I think for lesson number one, to learn a mystic formula for answering questions is very bad. The book has some others: 'gravity makes it fall;' 'the soles of your shoes wear out because of friction.' Shoe leather wears out because it rubs against the sidewalk and the little notches and bumps on the sidewalk grab pieces and pull them off. To simply say it is because of friction, is sad, because it's not science."

Such advice doesn't just apply to science, but all kinds of learning - and especially law, where definitions occupy so much of its knowledge base.

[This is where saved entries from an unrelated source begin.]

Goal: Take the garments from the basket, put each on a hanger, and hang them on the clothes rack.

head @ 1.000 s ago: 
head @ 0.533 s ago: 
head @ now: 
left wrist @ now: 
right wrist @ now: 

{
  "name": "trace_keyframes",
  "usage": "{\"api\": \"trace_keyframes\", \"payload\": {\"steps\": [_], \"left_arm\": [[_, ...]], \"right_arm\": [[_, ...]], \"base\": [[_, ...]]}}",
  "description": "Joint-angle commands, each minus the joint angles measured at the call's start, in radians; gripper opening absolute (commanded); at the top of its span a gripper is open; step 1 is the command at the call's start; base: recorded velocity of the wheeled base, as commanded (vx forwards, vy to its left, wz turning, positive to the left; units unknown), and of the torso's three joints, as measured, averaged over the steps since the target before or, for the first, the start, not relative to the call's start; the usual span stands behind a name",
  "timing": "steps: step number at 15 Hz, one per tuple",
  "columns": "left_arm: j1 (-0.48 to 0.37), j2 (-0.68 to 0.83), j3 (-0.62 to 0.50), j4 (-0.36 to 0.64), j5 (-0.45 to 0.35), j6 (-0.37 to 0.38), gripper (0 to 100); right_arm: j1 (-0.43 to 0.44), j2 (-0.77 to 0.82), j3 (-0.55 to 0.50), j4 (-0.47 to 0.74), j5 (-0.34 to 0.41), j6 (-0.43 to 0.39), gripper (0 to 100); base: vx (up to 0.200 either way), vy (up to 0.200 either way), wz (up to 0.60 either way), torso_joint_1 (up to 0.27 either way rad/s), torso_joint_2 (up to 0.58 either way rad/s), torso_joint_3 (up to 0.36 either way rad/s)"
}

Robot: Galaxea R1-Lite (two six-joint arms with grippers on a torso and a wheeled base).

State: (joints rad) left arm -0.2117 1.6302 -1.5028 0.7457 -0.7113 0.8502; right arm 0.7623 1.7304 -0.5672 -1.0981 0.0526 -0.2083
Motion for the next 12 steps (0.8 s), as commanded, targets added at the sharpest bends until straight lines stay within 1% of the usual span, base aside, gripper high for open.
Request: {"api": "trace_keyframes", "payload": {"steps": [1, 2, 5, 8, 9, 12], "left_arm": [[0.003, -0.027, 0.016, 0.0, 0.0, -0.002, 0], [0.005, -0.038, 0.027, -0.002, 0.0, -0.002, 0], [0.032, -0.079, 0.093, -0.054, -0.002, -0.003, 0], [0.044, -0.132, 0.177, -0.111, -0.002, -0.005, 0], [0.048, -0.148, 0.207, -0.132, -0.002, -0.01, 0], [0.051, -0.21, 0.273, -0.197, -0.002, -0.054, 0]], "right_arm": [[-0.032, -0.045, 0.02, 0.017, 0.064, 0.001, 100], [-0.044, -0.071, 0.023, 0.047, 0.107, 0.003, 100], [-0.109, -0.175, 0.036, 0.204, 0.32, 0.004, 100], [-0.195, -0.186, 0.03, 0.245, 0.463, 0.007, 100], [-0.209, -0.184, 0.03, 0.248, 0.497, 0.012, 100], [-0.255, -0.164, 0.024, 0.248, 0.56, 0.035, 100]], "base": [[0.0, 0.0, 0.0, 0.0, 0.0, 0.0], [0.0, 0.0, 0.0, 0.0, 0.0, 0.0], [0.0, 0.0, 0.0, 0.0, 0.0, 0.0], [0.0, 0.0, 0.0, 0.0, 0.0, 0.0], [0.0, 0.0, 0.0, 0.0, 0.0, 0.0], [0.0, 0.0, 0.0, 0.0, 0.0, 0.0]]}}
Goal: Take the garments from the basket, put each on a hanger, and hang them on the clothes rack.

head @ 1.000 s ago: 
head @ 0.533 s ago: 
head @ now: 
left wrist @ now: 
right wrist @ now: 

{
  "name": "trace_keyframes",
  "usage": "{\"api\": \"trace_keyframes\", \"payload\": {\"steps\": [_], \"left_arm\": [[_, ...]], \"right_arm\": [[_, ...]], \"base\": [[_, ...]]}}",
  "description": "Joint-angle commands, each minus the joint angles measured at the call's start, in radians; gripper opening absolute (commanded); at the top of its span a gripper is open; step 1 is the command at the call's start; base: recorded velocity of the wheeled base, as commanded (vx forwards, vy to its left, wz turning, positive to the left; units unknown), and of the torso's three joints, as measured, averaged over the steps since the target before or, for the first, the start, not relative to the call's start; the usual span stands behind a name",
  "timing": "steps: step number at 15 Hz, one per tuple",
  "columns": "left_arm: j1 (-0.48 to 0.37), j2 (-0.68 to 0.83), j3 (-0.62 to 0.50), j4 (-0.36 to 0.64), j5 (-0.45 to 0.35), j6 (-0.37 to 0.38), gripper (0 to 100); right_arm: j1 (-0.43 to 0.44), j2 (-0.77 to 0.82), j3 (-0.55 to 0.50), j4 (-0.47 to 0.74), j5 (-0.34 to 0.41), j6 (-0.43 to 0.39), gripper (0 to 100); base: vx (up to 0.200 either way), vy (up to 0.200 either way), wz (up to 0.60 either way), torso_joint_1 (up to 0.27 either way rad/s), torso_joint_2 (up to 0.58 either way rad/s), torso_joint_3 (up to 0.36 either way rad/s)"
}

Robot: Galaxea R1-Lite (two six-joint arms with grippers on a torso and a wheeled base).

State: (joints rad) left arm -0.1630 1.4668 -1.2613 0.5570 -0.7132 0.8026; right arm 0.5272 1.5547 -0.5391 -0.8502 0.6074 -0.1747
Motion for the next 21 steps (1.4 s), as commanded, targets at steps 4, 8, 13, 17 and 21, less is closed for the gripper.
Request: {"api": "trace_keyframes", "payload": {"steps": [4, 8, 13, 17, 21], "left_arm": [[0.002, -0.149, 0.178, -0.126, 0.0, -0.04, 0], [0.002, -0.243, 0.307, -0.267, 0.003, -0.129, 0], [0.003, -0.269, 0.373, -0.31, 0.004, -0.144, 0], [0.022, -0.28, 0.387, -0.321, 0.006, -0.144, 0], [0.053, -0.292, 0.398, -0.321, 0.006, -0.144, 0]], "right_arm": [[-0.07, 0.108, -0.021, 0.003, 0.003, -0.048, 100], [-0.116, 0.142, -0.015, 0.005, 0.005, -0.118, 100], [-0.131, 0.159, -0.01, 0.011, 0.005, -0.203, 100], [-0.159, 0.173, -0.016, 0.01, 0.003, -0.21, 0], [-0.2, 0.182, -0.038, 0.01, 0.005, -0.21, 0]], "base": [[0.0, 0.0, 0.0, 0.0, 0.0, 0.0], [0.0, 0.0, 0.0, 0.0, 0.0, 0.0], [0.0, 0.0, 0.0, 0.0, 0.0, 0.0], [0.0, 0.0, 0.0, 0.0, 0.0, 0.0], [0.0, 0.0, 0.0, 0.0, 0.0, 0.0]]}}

Don't start learning about the Constitution by listing down the articles in numerical order. That's no way to teach a kid - or anyone, for that matter. Start with a story about how terrible kings used to be. Draw diagrams to show how rights and obligations connect with each other. Explain in terms that self-explains itself (e.g. freedom of expression), rather than meaningless jargon (e.g. Article 8... no, wait, maybe it's 9... oh, bugger, doesn't matter anyway).

This is the Federal Constitution. It has a lot of articles. Don't ask me how many.

Learning Through Explaining

I did not know of Feynman's technique until recently.

But does it matter? No. Professor Feynman didn't create it. He merely expounded the principle, and people named it after him. It's nice to know that my own learning philosophy aligns closely with his philosophy, and that I'm not alone. But even if the technique didn't have a name, I would still be using it, as I always have all these years.

Even Albert Einstein once said: "If you can't explain it simply, you don't understand it well enough'.

You can know all the names of things in the world, yet understanding absolutely nothing about how they work. Don't make that mistake. Forget about getting names right, focus instead on explaining concepts in ways that even a child can understand.